Commissioner Hayne shone a spotlight on the litany of human factors responsible for the banks’ failure to meet community expectations. Factors such as greed, dishonesty and bullying made for the most dramatic headlines, but the lesser discussed limitation of human brain capacity was another factor that led to the banks’ downfall. More specifically, the limited capacity to identify, understand and act on financial services law and regulation.
For some time, the Australian tech sector has been throwing the banks a lifeline in the form of RegTech solutions, but traction has been slow in spite of a clear need. These are solutions that will allow the banks and financial institutions to get closer to their customers, to serve them better and demonstrate that there are robust safeguards in place that will protect the customer and ensure that banks are fulfilling their regulatory obligations.
RegTech, short for “regulatory technology” is the technology that will help banks and other financial institutions to meet regulatory requirements. And RegTech is becoming big business with players such as Microsoft entering the frame with regulatory compliance applications, using technologies such as artificial intelligence, that enable banks to identify transactions or even advice that breaches changing regulation.
RegTech could have thwarted many of the royal commission horror stories such as the unforgiveable ‘grave robbery’ where banks charged deceased customers or the unknown customers depositing millions of dollars into ATMs.

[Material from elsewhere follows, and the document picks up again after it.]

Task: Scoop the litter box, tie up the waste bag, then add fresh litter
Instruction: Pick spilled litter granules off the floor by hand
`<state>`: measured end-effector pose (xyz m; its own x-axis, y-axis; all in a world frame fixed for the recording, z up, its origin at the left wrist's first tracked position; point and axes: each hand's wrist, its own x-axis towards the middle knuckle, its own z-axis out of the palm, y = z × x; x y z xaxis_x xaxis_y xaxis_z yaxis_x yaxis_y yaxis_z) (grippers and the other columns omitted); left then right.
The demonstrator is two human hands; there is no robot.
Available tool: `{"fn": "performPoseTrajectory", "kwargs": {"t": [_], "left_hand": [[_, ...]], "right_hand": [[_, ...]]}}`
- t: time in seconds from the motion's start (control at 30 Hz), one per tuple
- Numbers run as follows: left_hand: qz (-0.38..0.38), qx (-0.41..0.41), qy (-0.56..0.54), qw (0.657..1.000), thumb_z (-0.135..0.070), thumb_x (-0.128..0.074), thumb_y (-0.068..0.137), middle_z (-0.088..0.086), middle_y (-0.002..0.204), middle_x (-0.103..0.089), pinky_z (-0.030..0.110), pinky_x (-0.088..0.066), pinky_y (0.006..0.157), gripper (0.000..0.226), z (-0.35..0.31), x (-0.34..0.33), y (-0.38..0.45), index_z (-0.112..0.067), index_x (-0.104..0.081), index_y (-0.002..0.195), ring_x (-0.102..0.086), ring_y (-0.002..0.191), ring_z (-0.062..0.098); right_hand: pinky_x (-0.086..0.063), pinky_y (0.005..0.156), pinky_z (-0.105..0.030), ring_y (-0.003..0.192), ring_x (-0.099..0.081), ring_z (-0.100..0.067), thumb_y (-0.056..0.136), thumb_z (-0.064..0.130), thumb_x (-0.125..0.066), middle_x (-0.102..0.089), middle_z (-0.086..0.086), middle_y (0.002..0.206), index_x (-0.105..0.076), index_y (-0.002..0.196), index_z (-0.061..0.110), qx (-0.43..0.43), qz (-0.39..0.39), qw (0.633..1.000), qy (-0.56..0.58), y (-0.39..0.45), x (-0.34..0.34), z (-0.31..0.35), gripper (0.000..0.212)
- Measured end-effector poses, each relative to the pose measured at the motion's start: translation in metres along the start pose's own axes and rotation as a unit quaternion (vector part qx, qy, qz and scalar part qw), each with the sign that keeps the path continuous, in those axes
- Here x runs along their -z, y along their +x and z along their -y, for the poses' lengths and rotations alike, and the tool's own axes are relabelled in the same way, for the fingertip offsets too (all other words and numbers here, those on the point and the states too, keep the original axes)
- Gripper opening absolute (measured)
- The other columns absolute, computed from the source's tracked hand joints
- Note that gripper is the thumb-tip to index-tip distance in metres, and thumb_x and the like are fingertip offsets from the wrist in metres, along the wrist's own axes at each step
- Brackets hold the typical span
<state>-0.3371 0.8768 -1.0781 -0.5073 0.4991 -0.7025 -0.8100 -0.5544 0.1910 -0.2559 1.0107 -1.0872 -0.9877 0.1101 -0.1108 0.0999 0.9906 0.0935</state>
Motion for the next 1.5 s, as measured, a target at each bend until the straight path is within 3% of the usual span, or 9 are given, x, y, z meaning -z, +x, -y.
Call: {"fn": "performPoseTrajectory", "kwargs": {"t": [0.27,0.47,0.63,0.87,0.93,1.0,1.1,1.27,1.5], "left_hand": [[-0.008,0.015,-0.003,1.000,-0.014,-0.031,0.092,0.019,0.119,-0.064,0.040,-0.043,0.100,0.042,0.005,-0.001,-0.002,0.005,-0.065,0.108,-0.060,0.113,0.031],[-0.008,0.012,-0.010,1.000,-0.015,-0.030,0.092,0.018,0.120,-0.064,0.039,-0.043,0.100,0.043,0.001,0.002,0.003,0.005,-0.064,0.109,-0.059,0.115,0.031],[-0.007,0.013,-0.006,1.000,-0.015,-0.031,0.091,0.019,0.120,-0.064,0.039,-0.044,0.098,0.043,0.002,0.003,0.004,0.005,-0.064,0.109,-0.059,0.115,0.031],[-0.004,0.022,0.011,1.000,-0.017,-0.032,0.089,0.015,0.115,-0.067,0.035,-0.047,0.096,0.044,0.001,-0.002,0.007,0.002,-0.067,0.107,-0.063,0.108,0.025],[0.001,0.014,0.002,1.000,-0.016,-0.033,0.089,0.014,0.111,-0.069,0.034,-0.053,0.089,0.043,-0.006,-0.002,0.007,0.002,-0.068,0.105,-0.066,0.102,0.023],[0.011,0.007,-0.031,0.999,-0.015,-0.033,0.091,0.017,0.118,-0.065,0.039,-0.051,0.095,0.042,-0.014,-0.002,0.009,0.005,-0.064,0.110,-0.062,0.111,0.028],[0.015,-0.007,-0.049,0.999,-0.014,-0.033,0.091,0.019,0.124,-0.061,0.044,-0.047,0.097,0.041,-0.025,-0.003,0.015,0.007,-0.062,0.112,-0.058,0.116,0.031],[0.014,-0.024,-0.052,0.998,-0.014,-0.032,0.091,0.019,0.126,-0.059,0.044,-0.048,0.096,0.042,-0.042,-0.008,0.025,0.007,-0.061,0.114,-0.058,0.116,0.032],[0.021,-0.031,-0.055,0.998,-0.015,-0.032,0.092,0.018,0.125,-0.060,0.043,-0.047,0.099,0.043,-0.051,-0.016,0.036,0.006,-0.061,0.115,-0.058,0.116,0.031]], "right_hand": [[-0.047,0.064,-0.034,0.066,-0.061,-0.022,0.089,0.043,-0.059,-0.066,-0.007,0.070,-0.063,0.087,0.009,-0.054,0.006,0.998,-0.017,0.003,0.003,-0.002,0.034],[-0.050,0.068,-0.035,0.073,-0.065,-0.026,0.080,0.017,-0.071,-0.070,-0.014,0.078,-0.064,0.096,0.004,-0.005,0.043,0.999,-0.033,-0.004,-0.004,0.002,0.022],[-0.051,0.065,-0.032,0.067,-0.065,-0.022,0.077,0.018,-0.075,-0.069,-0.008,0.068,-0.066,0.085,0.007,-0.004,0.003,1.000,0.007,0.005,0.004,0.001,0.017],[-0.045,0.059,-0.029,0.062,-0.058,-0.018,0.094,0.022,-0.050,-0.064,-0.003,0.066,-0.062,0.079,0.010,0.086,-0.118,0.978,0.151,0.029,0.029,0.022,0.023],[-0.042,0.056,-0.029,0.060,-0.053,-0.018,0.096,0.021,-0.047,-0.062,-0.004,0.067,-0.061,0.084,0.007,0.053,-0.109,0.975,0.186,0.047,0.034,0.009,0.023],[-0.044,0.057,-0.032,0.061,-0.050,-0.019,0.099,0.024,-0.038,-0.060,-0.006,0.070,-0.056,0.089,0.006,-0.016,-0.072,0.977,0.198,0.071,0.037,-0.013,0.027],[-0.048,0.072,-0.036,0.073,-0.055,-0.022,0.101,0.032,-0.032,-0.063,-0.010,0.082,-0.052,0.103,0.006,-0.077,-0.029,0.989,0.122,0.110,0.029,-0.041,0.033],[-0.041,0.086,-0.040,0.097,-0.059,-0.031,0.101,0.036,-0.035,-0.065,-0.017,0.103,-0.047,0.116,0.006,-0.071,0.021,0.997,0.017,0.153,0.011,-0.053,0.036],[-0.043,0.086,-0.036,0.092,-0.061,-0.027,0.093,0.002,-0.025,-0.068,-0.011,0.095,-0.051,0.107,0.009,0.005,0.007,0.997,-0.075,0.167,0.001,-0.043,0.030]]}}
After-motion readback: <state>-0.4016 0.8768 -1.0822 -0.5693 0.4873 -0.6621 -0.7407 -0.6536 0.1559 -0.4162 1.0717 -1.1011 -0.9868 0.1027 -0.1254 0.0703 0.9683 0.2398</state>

The Australian tech start-up community has also embraced the challenge to fix the crumbling reputation of Australia’s financial services industry by offering solutions that remove the possibly of human error or poor judgement. And with a laser sharp focus on accountability, Australia’s RegTech start-ups will be hoping that new faces around boardroom tables will look more broadly than existing tech providers to employ best in class solutions.
The banks know they need to get their houses in order to be closer to their customers. This includes monitoring their own processes to ensure they are acting within regulatory guidelines. The adoption of RegTech is the proof point that banks need to demonstrate that the lesson has been learnt. But take-up has been underwhelming, with the RegTech Association saying that, so far, there’s been a lot of talk and little action from the banks.
In the case of 107 year old CommBank with its 50,000 employees, after a successful RegTech pilot in 2018 it announced that it would ‘proceed with caution’. Even though the big four spend between an estimated $350 million and $450 million on regulation and compliance each year and RegTech would help to reduce these costs, progress appears frustratingly slow. Australia’s best and brightest RegTech start-ups may not even be able to stay afloat for the estimated two-years it takes for the banks to adopt RegTech solutions.
Australian banks urgently need to invest in the RegTech systems that rapidly identify the conduct and systemic issues that was their dramatic and public undoing so that they remediate issues quickly and early in future. Investment in RegTech sends a clear signal that the banks have learnt valuable lessons in the wake of the royal commission and are serious about winning back the trust of the Australian public.